さてたくさん酵素が出てきました(青い□で囲った部分です)。外用抗真菌薬の作用機序は上図のいずれかの酵素の働きを邪魔するというものになります。
イミダゾール系に属するニゾラールはラノステロールC-14脱メチル化酵素を阻害します。これによりエルゴステロールの合成が抑えられ、症状が改善するのです。
ニゾラールの剤形にはクリームとローションがあります。使い分けは処方する医師により異なりますが、最もよく使用されているのがクリームです。浸透性が高く、使用感もいいことが挙げられます。
ローションもクリーム同様使用感がよく浸透性も高いですが、刺激が強いため傷やただれている部位では使用を控える場合があります。そのような部位では刺激が少なく安全性が高い他剤の軟膏が処方されることが多いかと思われます。
塗る時間はお風呂から上がった後が望ましいでしょう。角質層が柔らかくなり薬剤の浸透性が高まるので効果的です。
また、ニゾラールには白癬、カンジダ症、癜風に加え、唯一”脂漏性皮膚炎”の適応があります。
皮脂は皮脂腺から分泌され、肌の乾燥を予防する役割を担っています。しかし食生活の乱れやストレスなどが原因で、分泌される皮脂の量が増えてしまうと、皮脂を好物とする皮膚の常在菌(真菌のマラセチア)が増殖し、脂漏性皮膚炎を引き起こすと言われています。
脂漏性皮膚炎は皮脂の分泌が盛んな部位、頭や顔、わきの下、胸などに多くみられます。頭皮や髪の生え際ではフケが多くなり、それ以外の部位では皮膚が赤くなったり、剥がれたりします。
治療により軽快、改善しても数ヶ月で再発するケースも珍しくありません。場合によりステロイド外用薬を併用することもあります。
ニゾラールは白癬、カンジダ症、癜風については1日1回の塗布、脂漏性皮膚炎については1日2回の塗布が必要となります。覚えておきましょう。
ニゾラールの副作用と注意事項
主な副作用は接触性皮膚炎、発赤、掻痒、刺激感などがあります。これについては他の外用抗真菌薬と変わりません。
使用にあたっての注意をいくつかお話しておきます。真菌は症状がある部分だけでなく、その周囲にも潜んでいることがあります。特に足白癬(水虫)の場合は病巣部のみならず、足の裏やかかとまで広い範囲で薬を塗る必要があります。
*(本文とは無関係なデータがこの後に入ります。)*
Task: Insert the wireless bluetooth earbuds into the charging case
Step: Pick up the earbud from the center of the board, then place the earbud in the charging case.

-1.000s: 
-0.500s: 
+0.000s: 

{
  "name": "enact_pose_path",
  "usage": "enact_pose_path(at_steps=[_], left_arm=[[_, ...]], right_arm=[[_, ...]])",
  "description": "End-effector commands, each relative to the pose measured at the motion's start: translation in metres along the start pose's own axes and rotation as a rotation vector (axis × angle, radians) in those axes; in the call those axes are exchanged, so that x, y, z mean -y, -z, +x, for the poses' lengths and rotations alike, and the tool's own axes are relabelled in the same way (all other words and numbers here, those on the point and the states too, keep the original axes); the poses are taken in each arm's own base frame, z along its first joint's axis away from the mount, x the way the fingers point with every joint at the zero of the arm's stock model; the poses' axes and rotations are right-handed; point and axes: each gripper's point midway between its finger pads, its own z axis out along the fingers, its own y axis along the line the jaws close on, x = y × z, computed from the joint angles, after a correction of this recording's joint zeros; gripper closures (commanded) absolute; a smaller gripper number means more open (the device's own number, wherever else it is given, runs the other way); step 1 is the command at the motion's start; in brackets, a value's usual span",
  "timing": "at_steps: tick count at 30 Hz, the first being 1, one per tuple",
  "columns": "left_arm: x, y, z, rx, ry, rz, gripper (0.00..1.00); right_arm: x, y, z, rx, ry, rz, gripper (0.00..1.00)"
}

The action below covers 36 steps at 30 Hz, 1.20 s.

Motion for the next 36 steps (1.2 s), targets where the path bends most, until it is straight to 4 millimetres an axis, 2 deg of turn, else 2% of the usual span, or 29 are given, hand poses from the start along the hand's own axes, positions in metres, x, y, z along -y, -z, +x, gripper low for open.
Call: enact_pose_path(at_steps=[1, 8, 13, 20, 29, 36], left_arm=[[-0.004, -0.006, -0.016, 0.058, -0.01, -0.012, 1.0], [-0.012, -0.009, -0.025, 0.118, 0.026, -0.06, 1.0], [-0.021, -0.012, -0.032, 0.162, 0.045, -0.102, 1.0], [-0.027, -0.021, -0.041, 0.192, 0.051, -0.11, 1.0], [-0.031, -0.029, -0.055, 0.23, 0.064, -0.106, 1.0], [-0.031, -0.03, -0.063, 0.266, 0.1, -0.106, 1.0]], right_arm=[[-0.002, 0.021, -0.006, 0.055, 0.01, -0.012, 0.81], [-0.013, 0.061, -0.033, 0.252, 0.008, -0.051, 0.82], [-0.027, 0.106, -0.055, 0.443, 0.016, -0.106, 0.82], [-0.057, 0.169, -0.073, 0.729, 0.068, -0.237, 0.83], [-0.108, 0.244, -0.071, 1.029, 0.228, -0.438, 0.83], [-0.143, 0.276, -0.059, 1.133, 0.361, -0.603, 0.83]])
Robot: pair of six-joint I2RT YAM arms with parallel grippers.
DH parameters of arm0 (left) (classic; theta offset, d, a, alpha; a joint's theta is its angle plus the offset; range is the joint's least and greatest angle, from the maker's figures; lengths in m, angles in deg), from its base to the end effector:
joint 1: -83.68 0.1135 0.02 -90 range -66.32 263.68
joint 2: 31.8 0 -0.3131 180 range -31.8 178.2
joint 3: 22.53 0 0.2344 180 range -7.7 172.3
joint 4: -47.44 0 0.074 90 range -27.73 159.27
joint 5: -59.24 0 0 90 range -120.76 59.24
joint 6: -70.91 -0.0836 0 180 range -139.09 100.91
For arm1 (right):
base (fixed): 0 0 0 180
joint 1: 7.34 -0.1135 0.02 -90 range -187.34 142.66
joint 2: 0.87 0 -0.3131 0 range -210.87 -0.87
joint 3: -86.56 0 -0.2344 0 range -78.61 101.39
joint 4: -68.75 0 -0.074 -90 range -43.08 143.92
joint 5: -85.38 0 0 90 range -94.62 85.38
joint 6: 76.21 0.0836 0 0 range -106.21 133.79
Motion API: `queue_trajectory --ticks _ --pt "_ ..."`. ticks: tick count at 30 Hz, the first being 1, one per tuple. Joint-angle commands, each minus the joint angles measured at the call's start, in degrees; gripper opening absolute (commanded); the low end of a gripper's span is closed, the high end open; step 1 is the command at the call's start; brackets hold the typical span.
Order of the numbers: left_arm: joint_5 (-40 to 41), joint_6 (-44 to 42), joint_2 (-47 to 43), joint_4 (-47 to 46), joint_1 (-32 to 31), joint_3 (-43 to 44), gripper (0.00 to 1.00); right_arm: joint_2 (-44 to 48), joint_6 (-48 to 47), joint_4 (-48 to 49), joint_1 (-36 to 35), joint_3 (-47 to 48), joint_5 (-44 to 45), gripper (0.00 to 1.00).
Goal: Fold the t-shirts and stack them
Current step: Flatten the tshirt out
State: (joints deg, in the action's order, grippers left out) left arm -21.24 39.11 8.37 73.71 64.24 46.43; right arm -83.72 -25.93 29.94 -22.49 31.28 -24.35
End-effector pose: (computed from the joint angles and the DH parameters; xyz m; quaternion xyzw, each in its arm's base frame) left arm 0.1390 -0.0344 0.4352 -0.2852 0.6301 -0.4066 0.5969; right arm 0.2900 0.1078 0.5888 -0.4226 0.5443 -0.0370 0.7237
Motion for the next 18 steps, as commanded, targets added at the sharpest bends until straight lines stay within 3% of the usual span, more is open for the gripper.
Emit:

また真菌は自覚症状が消失し、一見改善したように見えても実はまだ残っていることがあります。皮膚の生まれ変わりであるターンオーバーは個人差があるものの4週間程度とされており、最低でも4週間は継続して使用する必要があります。
更にその後も治療を継続すると再発予防効果があるとされていますが、こちらは皮膚科の先生の指示に従って下さい。くれぐれも自己判断で使用を中止しないことが大切です。
それではニゾラールについては以上とさせて頂きます。最後まで読んで頂きありがとうございました。